The verb is also used with reference to communion; we “celebrate communion.” It’s an appropriate use of the word:

·         It represents the original meaning of the word “holiday.” Holiday originally came from the phrase “holy day”, and communion certainly marks a holy day.

·         It might not celebrate a birthday, but it is, in a sense, a celebration of a rebirth-day. Each of us knows what it means to be born again.

·         Most of all, it celebrates a person: Jesus, the Christ. It is his accomplishment on the Cross that we see in communion.

Perhaps more important is the question of why we celebrate.

·         Sometimes we celebrate to remember something. Celebrating a birthday is like that; it is a remembrance of the fact that you were born. Such a celebration is welcome when your child but might be a bit less welcome as you get a bit older. Communion helps us remember what Christ did for us on the Cross; bringing us the love of God — and that is always worth remembering.

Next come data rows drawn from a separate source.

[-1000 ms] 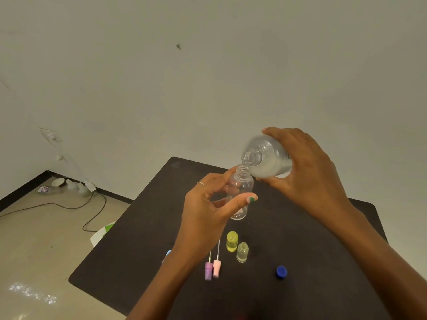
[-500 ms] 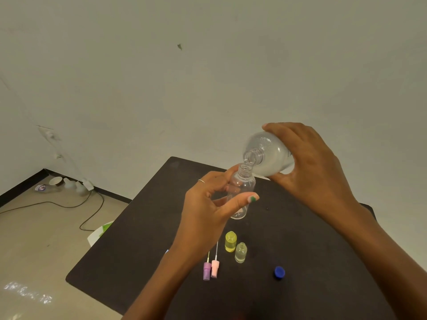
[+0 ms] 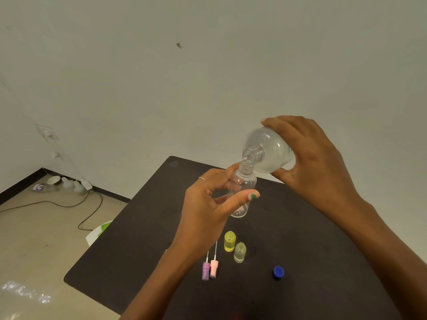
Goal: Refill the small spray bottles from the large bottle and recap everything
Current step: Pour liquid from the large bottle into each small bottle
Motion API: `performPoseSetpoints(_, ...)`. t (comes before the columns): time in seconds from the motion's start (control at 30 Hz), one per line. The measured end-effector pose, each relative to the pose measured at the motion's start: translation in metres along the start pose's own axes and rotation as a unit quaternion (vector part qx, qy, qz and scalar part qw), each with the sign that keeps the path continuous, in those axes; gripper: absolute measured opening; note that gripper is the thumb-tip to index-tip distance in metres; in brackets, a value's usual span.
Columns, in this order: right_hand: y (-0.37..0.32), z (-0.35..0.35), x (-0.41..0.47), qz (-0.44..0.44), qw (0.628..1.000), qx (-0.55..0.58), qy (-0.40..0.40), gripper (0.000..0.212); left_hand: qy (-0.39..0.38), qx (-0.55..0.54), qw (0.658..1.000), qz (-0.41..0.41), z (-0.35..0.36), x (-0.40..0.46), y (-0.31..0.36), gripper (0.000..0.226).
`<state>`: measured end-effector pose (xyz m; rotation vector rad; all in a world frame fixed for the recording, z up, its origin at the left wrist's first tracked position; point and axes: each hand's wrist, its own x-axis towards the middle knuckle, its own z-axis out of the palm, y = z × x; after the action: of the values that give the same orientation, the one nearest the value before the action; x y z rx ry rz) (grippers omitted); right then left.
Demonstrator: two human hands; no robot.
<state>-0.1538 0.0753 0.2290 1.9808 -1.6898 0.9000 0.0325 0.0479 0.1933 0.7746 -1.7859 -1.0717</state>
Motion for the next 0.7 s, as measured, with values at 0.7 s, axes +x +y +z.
performPoseSetpoints(0.7,0.0026,-0.0022,0.0052,-0.009,1.000,-0.008,0.000,0.071,-0.008,-0.001,1.000,0.015,0.0006,0.0029,0.0000,0.048)
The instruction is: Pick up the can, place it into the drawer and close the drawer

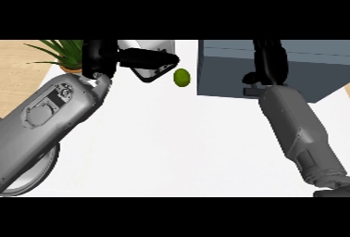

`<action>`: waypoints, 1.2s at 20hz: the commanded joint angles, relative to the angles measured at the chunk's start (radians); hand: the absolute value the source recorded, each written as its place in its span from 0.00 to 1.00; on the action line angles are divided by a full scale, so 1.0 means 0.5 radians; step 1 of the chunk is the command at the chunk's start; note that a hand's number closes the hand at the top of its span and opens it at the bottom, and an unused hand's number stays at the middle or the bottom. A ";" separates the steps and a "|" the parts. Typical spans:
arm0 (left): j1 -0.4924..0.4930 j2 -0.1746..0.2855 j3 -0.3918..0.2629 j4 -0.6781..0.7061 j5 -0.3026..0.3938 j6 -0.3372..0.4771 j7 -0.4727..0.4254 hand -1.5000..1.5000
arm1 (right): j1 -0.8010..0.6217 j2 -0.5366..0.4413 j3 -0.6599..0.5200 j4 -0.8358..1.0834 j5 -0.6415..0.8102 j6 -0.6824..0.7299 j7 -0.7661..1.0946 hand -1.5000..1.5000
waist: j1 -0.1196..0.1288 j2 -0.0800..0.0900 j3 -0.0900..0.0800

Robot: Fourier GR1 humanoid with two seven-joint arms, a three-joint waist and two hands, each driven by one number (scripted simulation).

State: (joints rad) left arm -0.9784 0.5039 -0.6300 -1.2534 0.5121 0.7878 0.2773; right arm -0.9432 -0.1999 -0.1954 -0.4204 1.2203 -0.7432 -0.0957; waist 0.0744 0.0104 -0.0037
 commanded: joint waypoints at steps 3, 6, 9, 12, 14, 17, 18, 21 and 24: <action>0.132 0.033 0.021 -0.112 -0.024 -0.015 -0.031 0.00 | -0.245 -0.027 -0.062 0.236 0.000 -0.030 0.019 0.00 | 0.067 0.044 0.013; 0.219 0.062 0.056 -0.111 -0.025 -0.076 -0.092 0.00 | -0.264 0.018 -0.078 0.285 -0.006 -0.081 0.013 0.00 | 0.039 0.043 0.012; 0.178 0.051 0.061 -0.118 -0.052 -0.066 -0.058 0.00 | -0.376 -0.031 -0.120 0.313 -0.045 -0.001 -0.016 0.00 | 0.029 0.046 0.013; 0.247 0.016 0.025 -0.161 -0.073 -0.039 -0.061 0.00 | -0.418 -0.028 -0.155 0.352 -0.088 0.077 -0.082 0.00 | 0.045 0.050 0.014; 0.305 0.085 0.062 -0.220 -0.079 -0.066 -0.114 0.00 | -0.420 0.020 -0.236 0.303 -0.197 0.070 -0.175 0.00 | 0.041 0.035 0.014; 0.373 0.085 0.040 -0.263 -0.089 -0.046 -0.115 0.00 | -0.386 0.107 -0.370 0.250 -0.377 0.069 -0.355 0.00 | 0.049 0.030 0.018; 0.420 0.031 0.044 -0.219 -0.094 -0.034 -0.183 0.00 | -0.460 0.128 -0.401 0.243 -0.414 0.132 -0.338 0.00 | 0.028 0.035 0.015; 0.416 0.089 0.110 -0.212 -0.050 -0.084 -0.142 0.00 | -0.415 0.134 -0.534 0.201 -0.587 0.181 -0.566 0.00 | 0.002 0.032 0.017; 0.422 0.080 0.096 -0.268 -0.073 -0.064 -0.124 0.00 | -0.441 0.174 -0.632 0.208 -0.697 0.239 -0.610 0.00 | 0.002 0.022 0.016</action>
State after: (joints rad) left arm -0.7832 0.5448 -0.5916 -1.3753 0.4751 0.7539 0.2138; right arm -1.1046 -0.1897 -0.4133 -0.2819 1.0033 -0.6286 -0.3651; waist 0.0594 0.0279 0.0050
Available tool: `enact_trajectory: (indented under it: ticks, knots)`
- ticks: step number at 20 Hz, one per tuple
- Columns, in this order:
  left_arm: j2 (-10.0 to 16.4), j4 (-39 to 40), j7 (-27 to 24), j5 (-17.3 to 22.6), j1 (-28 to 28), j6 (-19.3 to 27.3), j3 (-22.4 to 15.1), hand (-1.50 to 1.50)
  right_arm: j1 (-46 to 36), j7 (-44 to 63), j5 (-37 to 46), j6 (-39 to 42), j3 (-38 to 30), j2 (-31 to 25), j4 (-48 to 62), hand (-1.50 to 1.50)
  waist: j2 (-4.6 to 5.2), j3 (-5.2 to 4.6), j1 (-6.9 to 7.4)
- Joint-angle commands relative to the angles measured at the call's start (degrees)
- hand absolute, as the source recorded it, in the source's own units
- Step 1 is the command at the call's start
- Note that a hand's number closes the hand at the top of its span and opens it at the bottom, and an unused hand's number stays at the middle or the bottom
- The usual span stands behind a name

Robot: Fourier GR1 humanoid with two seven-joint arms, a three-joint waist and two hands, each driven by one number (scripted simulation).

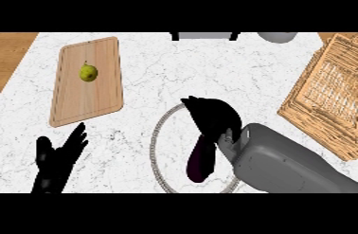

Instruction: Pick the eggplant from the placemat and place it in the basket

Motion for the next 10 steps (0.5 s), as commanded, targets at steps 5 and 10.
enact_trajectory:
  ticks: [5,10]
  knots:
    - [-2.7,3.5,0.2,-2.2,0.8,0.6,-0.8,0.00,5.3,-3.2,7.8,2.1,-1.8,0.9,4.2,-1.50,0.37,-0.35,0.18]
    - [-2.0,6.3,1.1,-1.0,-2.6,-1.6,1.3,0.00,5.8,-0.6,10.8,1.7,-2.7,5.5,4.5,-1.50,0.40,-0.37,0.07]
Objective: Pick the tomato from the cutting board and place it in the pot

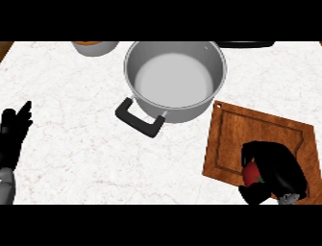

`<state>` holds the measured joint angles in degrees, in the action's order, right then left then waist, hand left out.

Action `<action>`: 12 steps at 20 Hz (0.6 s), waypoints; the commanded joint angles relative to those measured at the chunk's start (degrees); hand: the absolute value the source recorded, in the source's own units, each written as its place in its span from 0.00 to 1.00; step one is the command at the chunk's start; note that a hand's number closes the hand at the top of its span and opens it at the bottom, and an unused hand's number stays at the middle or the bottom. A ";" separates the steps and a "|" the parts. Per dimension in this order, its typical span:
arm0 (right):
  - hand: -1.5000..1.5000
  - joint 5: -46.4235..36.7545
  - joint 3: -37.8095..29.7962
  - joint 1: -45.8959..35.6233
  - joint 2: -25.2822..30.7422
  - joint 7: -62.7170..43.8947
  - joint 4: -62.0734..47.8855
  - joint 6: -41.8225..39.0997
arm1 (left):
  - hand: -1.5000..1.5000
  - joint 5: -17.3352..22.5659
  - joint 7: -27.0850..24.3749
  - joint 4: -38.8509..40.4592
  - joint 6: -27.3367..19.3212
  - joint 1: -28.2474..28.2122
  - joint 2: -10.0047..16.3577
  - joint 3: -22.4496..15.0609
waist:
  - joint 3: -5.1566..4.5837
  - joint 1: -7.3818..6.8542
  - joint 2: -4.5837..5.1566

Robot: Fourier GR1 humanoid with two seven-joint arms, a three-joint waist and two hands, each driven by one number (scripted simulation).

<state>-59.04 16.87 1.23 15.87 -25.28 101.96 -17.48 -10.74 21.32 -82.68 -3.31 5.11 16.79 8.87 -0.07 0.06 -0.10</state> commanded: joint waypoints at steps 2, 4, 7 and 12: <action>1.00 -1.22 -3.77 1.65 2.59 -0.99 6.32 -1.26 | 0.50 1.58 -0.50 0.12 2.35 0.25 1.45 2.16 | 0.07 0.13 0.02; 1.00 -1.82 -6.19 5.28 1.71 -3.27 5.62 2.34 | 0.50 -0.94 1.34 -2.68 -0.61 -0.30 -1.28 -0.49 | 0.09 0.37 -0.04; 1.00 1.62 -14.97 4.71 3.65 -5.67 4.28 0.01 | 0.50 1.11 -0.64 0.15 1.81 -0.68 0.35 1.36 | 0.07 0.57 0.05; 1.00 -3.69 -14.95 2.84 4.05 -10.75 14.08 -0.29 | 0.50 -0.27 1.32 -1.89 0.62 -0.33 -0.19 0.97 | 0.05 0.23 -0.07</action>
<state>-60.97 3.84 4.48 19.45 -32.58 109.80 -17.16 -10.46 22.16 -83.34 -2.19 5.60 17.06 10.02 0.00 0.37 -0.08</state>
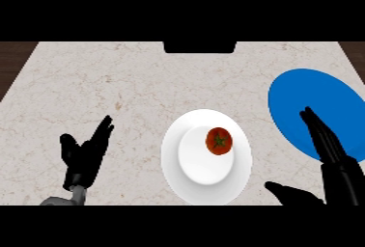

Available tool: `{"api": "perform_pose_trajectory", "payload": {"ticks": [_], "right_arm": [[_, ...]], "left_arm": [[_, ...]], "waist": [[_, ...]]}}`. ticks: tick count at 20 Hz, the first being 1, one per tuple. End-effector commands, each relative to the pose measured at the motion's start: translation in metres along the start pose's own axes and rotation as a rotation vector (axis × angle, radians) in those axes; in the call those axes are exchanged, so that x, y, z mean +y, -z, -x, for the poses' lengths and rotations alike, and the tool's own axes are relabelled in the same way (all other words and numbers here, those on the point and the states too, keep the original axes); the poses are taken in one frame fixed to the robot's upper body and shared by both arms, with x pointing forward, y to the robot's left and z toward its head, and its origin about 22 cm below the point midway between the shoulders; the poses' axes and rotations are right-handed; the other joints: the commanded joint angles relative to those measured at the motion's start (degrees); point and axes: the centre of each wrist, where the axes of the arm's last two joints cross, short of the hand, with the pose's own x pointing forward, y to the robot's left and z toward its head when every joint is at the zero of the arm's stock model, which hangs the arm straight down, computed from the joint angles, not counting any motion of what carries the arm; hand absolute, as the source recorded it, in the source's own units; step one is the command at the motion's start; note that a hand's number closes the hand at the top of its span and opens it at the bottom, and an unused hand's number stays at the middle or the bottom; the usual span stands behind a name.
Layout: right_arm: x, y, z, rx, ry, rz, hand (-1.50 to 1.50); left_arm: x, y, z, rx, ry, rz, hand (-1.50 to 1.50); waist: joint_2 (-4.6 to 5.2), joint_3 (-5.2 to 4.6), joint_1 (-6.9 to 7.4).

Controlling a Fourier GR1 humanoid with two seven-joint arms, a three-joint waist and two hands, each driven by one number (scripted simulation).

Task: Pick the tomato from the plate and place it in the plate

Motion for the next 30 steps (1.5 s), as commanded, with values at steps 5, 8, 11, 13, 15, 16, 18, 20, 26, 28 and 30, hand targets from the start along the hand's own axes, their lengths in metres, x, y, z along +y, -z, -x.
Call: {"api": "perform_pose_trajectory", "payload": {"ticks": [5, 8, 11, 13, 15, 16, 18, 20, 26, 28, 30], "right_arm": [[0.044, 0.011, -0.063, 0.074, -0.101, -0.104, -1.50], [0.068, 0.030, -0.073, 0.118, -0.148, -0.090, -1.50], [0.085, 0.000, -0.080, 0.150, -0.172, -0.116, -1.50], [0.084, 0.017, -0.073, 0.167, -0.154, -0.170, -1.50], [0.111, 0.018, -0.067, 0.183, -0.139, -0.192, -1.50], [0.089, 0.022, -0.063, 0.177, -0.119, -0.194, -1.50], [0.111, 0.015, -0.068, 0.192, -0.134, -0.207, -1.50], [0.113, 0.015, -0.063, 0.179, -0.123, -0.210, -1.50], [0.134, 0.023, -0.061, 0.199, -0.215, -0.197, -1.50], [0.139, 0.020, -0.087, 0.224, -0.241, -0.184, -1.50], [0.136, 0.030, -0.083, 0.241, -0.246, -0.172, -1.50]], "left_arm": [[-0.023, 0.006, 0.015, 0.042, -0.022, 0.013, 0.00], [-0.004, 0.000, 0.007, 0.031, -0.016, 0.011, 0.00], [-0.006, 0.005, 0.007, 0.031, -0.015, 0.002, 0.00], [-0.006, 0.006, -0.007, 0.039, -0.019, 0.023, 0.00], [-0.004, -0.010, 0.011, 0.043, -0.017, 0.015, 0.00], [-0.002, -0.014, 0.012, 0.030, -0.001, 0.005, 0.00], [-0.001, 0.001, 0.010, 0.048, -0.018, 0.007, 0.00], [-0.007, 0.003, 0.009, 0.023, 0.002, -0.004, 0.00], [-0.003, 0.006, -0.007, 0.030, -0.023, 0.001, 0.00], [-0.015, -0.012, 0.005, 0.032, -0.022, 0.013, 0.00], [-0.003, 0.010, 0.006, 0.036, -0.006, 0.024, 0.00]], "waist": [[0.26, -0.04, 0.08], [0.27, -0.01, 0.38], [0.19, -0.01, -0.12], [0.21, 0.01, -0.04], [0.22, 0.02, 0.25], [0.18, 0.02, 0.06], [0.22, 0.01, -0.05], [0.20, 0.02, -0.09], [0.23, 0.02, -0.04], [0.19, 0.01, 0.20], [0.24, 0.00, -0.03]]}}
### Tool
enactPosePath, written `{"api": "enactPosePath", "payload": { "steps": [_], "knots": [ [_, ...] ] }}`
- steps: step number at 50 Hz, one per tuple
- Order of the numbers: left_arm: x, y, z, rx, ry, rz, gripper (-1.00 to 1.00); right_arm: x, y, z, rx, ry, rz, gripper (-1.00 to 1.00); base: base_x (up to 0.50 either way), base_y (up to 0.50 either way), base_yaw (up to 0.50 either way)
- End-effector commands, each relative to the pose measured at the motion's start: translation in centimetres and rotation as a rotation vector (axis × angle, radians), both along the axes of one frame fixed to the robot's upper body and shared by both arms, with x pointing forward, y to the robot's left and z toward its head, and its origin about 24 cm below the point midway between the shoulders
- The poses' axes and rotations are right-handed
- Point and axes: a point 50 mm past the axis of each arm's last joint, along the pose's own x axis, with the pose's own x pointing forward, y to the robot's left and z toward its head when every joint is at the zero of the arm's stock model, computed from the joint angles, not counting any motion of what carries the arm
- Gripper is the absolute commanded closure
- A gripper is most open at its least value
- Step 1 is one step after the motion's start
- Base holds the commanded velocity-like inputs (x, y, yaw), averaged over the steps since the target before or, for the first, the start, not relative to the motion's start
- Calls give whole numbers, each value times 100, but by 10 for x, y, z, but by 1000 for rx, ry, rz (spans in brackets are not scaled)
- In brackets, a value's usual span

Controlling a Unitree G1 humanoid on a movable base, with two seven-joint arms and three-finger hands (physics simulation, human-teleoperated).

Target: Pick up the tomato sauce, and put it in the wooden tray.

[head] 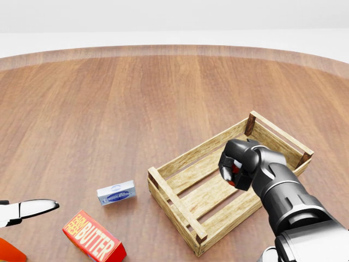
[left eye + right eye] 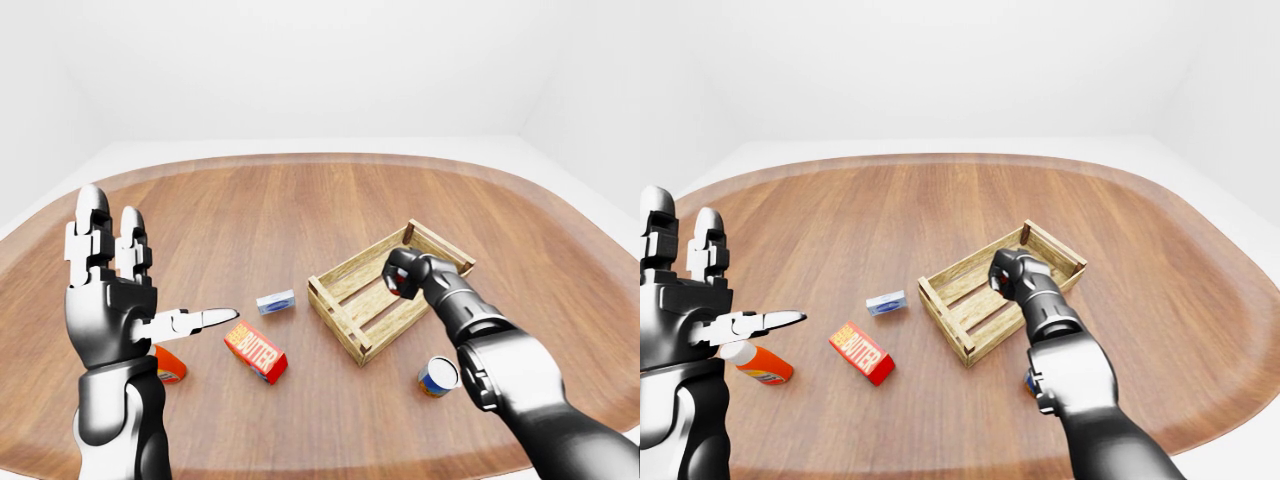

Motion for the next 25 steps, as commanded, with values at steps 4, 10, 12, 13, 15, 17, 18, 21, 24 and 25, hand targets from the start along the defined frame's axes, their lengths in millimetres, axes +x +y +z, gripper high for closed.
{"api": "enactPosePath", "payload": {
  "steps": [4, 10, 12, 13, 15, 17, 18, 21, 24, 25],
  "knots": [
    [-1, 0, 1, 0, -4, -1, -100, 1, 6, 0, -39, -3, 12, 100, 0, 0, 0],
    [0, 0, 1, -1, -3, -1, -100, 0, 6, 0, -43, -1, 15, 100, 0, 0, 0],
    [0, 0, 1, -1, -4, -1, -100, 0, 6, -1, -43, 0, 15, 100, 0, 0, 0],
    [0, 0, 1, -1, -4, -1, -100, 0, 6, -1, -43, 0, 16, 100, 0, 0, 0],
    [0, 1, 1, -1, -4, 0, -100, -1, 4, -2, -50, 3, 16, 100, 0, 0, 0],
    [0, 1, 0, -2, -2, 0, -100, -1, 4, -3, -56, 3, 16, 100, 0, 0, 0],
    [0, 1, 0, -1, -3, 0, -100, -1, 4, -3, -55, 4, 15, 100, 0, 0, 0],
    [0, 1, 1, -1, -5, 0, -100, -1, 4, -4, -56, 5, 15, 100, 0, 0, 0],
    [0, 2, 1, -4, -5, 2, -100, -2, 6, -5, -56, 8, 18, 100, 0, 0, 0],
    [0, 2, 1, -4, -5, 3, -100, -2, 6, -5, -55, 9, 18, 100, 0, 0, 0]
  ]
}}
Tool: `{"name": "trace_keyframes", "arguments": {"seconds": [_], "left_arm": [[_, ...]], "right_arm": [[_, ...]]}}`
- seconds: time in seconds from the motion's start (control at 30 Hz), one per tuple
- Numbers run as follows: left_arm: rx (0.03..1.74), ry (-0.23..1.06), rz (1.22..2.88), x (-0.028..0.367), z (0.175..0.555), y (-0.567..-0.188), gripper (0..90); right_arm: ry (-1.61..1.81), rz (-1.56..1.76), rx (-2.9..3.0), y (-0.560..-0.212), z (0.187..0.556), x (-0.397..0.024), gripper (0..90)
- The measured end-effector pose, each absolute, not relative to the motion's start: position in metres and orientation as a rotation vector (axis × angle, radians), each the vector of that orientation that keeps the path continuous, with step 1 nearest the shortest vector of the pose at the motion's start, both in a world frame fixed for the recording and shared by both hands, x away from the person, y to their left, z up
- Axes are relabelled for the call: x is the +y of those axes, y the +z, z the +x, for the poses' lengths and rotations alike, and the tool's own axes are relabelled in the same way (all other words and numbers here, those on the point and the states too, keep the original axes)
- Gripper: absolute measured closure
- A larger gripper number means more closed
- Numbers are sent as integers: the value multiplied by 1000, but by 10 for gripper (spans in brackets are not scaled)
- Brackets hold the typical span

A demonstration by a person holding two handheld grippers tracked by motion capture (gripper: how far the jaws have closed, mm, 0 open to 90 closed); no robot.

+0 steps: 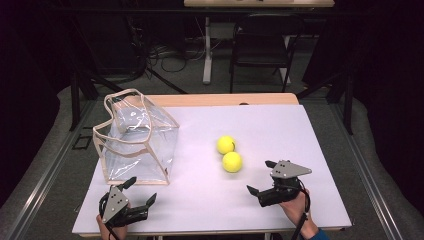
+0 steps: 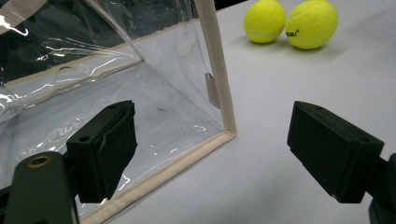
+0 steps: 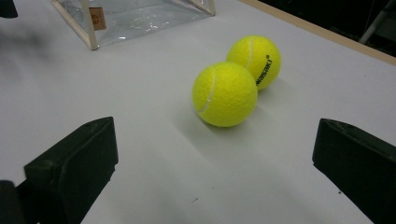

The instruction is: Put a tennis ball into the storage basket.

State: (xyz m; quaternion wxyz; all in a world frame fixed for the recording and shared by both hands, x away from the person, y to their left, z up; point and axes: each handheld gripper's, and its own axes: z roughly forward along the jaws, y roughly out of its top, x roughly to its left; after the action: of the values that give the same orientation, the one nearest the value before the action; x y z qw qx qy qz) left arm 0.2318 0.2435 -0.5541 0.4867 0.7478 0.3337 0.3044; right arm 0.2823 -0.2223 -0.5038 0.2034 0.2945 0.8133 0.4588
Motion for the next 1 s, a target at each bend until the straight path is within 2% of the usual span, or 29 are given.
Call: {"name": "trace_keyframes", "arguments": {"seconds": [1.0], "left_arm": [[814, 729, 1823, 244, 231, -554, 160]], "right_arm": [[1213, 818, 2385, -491, 310, -188, 0]]}}
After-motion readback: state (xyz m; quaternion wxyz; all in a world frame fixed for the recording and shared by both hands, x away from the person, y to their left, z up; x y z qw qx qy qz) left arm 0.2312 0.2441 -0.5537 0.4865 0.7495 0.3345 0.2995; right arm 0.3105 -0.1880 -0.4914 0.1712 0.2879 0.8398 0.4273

·         Sometimes we celebrate to honor someone, as we do on Veterans Day. In communion we honor the man who gave his life that we might live — eternally.

·         Sometimes the celebration is an occasion to reflect upon what has been done. It is not just a question of honoring someone, but reflecting upon what we should do about it. Communion is like that; we are told to examine ourselves.

“Let a man examine himself.” Self-examination is never very popular, because you’re looking for things that are wrong. But if you don’t look for things that are wrong, how would you ever find them? Self-examination brings our sins to the cross where they may be forgiven; self-examination brings us to the cross to seek the aid of the one who truly can help. Examine yourself; seek his forgiveness and accepted in the body and blood given to you now.